With this structure, computing the pairwise distances by group using pdist becomes straightforward:
>>> d.groupby('Group')[["X", "Y", "Z"]].apply(lambda g: pandas.Series(distance.pdist(g), index=["D1", "D2", "D3"]))
D1 D2 D3
Group
1 2.968517 0.918435 2.926395
2 3.119856 2.665986 2.309370
3 3.482747 1.314357 2.346495
4 1.893904 2.680627 3.451939
It is possible to do a similar thing with your existing setup, but it will be more awkward. The problem with the way you set it up is that you have encoded critical information in a difficult-to-extract way.

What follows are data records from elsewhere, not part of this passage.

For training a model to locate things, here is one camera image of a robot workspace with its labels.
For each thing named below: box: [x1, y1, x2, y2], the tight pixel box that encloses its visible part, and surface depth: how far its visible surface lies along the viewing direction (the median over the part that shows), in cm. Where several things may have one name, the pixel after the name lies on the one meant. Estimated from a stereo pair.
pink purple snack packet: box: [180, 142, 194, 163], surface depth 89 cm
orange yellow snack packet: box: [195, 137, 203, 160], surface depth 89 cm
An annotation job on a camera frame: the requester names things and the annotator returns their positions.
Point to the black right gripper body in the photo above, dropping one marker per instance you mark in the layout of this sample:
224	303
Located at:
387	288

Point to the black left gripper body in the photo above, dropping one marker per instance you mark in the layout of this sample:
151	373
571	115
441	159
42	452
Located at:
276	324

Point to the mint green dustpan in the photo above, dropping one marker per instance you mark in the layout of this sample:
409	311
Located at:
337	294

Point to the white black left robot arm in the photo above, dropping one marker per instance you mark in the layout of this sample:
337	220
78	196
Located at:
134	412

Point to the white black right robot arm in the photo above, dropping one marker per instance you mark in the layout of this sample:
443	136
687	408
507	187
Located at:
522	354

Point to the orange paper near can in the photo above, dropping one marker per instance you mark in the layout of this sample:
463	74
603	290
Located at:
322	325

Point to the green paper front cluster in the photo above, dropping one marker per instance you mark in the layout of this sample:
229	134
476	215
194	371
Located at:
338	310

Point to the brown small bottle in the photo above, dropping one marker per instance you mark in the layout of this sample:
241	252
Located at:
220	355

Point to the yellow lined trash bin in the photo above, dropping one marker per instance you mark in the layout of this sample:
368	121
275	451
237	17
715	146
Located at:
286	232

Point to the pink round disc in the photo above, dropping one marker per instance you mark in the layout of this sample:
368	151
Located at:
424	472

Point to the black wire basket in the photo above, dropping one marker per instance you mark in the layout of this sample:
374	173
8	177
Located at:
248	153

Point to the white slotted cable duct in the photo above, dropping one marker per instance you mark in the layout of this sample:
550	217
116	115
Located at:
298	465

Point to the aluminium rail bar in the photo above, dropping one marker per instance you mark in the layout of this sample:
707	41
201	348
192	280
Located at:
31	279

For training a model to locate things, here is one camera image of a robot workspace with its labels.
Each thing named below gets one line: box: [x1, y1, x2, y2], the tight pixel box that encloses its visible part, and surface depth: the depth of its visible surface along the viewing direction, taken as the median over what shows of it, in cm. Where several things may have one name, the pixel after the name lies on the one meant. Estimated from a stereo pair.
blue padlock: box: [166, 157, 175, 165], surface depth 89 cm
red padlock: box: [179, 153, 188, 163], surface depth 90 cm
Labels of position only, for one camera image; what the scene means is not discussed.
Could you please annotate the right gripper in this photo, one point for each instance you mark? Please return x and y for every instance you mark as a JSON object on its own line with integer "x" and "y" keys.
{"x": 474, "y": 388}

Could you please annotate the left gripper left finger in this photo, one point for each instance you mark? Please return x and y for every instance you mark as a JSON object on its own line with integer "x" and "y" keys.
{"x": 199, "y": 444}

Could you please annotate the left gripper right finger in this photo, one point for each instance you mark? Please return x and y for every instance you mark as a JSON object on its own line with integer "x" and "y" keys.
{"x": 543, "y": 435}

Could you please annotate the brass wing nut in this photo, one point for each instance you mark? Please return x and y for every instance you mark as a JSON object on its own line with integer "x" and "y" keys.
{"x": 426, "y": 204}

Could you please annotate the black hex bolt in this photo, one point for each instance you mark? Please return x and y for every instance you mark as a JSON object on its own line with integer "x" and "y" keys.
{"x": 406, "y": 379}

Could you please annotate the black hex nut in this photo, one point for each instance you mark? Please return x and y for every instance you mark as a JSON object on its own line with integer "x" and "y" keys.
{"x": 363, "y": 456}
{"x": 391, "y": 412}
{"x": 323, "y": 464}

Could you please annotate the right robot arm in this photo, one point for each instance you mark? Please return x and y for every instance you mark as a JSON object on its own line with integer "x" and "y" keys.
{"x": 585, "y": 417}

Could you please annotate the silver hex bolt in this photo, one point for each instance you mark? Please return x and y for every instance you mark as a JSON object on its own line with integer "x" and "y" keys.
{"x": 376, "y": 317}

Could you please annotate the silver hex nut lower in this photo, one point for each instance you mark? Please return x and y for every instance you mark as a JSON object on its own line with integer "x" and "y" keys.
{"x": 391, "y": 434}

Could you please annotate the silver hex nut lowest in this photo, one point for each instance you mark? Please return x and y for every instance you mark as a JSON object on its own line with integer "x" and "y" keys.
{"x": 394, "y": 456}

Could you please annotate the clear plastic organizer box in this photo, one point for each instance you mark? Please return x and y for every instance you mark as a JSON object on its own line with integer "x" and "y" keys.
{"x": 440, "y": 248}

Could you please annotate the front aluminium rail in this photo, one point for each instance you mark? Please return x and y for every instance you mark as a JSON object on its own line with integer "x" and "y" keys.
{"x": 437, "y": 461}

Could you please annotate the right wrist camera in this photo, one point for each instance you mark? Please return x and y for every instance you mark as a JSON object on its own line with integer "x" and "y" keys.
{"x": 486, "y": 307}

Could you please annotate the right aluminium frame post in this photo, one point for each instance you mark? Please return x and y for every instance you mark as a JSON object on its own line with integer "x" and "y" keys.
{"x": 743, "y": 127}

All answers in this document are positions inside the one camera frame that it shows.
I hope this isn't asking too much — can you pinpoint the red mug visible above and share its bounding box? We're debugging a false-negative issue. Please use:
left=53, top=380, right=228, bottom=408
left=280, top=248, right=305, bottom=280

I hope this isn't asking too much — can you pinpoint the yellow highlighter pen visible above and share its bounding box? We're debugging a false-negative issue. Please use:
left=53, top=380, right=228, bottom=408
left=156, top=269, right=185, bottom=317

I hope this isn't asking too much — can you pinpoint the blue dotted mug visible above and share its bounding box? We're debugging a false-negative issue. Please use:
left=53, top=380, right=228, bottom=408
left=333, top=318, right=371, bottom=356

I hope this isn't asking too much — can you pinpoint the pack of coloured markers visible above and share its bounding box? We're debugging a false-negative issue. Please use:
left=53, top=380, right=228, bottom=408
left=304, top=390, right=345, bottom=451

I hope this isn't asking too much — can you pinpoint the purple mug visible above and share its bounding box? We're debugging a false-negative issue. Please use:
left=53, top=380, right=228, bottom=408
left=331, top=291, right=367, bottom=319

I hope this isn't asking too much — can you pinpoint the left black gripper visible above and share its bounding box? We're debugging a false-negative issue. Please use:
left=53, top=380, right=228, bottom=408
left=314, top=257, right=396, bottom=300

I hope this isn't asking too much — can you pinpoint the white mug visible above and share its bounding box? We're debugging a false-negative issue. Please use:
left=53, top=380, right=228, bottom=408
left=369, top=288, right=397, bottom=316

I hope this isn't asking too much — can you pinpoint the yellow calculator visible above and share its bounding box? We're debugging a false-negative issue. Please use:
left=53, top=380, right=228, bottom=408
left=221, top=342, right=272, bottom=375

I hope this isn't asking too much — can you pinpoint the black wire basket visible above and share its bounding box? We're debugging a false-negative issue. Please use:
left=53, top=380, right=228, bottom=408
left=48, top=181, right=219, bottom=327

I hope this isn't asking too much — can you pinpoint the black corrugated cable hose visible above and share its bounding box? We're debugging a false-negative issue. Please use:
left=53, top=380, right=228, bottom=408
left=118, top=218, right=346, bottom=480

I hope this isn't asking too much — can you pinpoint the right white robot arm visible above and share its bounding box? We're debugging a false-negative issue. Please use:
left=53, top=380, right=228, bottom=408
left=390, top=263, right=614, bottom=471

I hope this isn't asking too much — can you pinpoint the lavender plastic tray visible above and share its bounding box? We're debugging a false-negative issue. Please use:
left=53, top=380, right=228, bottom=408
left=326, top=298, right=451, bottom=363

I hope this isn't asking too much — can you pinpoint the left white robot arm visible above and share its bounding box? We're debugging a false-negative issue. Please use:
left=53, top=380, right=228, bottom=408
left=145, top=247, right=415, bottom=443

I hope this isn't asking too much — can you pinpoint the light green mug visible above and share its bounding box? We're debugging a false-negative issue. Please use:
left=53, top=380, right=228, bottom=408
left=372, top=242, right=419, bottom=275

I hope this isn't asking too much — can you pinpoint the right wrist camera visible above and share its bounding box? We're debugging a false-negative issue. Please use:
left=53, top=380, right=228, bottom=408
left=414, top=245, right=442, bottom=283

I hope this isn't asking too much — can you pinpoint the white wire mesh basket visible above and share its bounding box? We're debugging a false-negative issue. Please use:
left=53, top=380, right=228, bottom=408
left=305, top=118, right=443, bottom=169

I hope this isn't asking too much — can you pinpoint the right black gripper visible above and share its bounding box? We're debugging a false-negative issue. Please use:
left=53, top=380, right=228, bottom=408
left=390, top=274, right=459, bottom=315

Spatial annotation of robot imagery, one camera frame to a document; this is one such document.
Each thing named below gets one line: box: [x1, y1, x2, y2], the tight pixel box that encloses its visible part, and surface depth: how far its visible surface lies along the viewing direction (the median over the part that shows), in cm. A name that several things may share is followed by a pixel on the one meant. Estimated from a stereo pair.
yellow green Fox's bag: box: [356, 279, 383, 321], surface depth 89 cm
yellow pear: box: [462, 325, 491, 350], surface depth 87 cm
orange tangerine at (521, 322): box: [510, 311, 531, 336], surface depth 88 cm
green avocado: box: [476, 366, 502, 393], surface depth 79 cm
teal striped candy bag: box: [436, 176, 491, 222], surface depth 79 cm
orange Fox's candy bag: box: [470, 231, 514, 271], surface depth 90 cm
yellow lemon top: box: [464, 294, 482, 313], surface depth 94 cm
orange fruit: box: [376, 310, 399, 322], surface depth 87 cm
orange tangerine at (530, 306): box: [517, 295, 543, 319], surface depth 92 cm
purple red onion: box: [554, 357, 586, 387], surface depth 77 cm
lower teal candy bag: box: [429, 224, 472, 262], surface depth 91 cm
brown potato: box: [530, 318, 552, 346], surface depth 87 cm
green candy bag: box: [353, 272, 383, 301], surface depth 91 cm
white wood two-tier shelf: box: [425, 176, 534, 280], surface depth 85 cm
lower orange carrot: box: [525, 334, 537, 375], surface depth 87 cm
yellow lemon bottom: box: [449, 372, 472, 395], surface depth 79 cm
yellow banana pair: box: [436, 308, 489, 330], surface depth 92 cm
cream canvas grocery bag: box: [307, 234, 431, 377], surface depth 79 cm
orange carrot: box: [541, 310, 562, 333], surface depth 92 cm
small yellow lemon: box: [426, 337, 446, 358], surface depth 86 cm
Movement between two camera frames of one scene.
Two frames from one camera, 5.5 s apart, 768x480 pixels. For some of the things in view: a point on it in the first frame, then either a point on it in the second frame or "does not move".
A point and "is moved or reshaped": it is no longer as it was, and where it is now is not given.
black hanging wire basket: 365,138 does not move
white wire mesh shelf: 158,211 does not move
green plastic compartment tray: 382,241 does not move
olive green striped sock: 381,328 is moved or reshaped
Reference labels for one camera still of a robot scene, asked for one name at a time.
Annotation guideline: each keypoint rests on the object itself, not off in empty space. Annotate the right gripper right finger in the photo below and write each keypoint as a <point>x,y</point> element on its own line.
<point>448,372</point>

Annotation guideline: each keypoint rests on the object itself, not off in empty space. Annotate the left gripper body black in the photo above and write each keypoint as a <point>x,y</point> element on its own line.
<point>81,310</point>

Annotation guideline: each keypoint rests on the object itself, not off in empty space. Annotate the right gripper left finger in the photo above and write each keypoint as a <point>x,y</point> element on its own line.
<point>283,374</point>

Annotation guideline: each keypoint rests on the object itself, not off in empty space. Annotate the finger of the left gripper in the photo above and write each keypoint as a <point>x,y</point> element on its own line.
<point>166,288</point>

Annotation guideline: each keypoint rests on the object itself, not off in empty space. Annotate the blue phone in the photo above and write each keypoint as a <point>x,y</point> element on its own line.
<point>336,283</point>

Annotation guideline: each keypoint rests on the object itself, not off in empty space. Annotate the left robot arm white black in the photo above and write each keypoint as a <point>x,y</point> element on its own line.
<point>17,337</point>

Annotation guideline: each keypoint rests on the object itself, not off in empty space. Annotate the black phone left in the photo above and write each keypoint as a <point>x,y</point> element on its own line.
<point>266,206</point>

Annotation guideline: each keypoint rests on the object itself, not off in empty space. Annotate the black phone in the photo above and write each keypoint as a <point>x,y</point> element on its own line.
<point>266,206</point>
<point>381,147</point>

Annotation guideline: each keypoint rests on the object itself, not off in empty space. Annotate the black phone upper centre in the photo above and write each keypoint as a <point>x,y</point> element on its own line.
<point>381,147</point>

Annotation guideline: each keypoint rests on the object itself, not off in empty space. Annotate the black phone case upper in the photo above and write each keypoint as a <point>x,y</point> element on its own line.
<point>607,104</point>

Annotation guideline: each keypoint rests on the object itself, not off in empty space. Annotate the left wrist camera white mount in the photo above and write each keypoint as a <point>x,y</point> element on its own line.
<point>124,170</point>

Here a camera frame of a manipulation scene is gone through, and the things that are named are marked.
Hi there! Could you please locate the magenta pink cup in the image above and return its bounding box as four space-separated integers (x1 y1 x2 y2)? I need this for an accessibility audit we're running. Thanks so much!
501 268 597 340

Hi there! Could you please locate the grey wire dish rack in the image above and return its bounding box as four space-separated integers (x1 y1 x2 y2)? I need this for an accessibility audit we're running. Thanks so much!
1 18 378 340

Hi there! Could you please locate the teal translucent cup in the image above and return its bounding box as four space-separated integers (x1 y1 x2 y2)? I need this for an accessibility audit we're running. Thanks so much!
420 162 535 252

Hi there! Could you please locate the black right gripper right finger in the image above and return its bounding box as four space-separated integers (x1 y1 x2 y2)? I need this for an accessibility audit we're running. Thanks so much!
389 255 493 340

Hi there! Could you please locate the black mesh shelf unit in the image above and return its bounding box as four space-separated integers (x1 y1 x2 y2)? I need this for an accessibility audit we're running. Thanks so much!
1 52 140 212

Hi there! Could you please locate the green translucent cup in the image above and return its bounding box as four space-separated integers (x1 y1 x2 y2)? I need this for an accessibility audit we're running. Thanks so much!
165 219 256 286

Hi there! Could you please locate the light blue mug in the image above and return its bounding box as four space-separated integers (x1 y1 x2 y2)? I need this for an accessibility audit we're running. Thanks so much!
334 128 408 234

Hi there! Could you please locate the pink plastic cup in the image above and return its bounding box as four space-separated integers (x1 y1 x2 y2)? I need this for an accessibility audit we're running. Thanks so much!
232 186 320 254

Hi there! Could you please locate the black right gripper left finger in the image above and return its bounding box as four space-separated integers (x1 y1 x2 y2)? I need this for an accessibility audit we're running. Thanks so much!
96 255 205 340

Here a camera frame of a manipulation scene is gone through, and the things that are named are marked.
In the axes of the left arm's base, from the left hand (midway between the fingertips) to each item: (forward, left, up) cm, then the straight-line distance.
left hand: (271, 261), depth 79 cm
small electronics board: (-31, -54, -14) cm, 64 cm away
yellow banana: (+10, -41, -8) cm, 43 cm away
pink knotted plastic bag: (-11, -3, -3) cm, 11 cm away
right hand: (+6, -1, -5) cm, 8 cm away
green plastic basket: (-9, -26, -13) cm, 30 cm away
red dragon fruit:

The information about which columns are X coordinates and which are Y or Z coordinates, as well as the information about which columns refer to point A versus B or C, in your setup, is encoded in the textual names of the columns. You as a human can see which columns are X values just by looking at them, but specifying that programmatically requires parsing the string names of the columns.
You can see this in how you made the column names with your '{}_{}'.format(letter, coord) business. This means that in order to get to use pdist on your data, you will have to do the reverse operation of parsing the column names as strings in order to decide which columns to compare. Needless to say, this will be awkward. On the other hand, if you put the data into "long" form, there is no such difficulty: the X coordinates of all points line up in one column, and likewise for Y and Z, and the information about which points are to be compared is also contained in one column (the "Group" column).
When you want to do large-scale operations on subsets of data, it's usually better to split out things into separate rows. This allows you to leverage the power of groupby, and is also usually what is expected by scipy tools.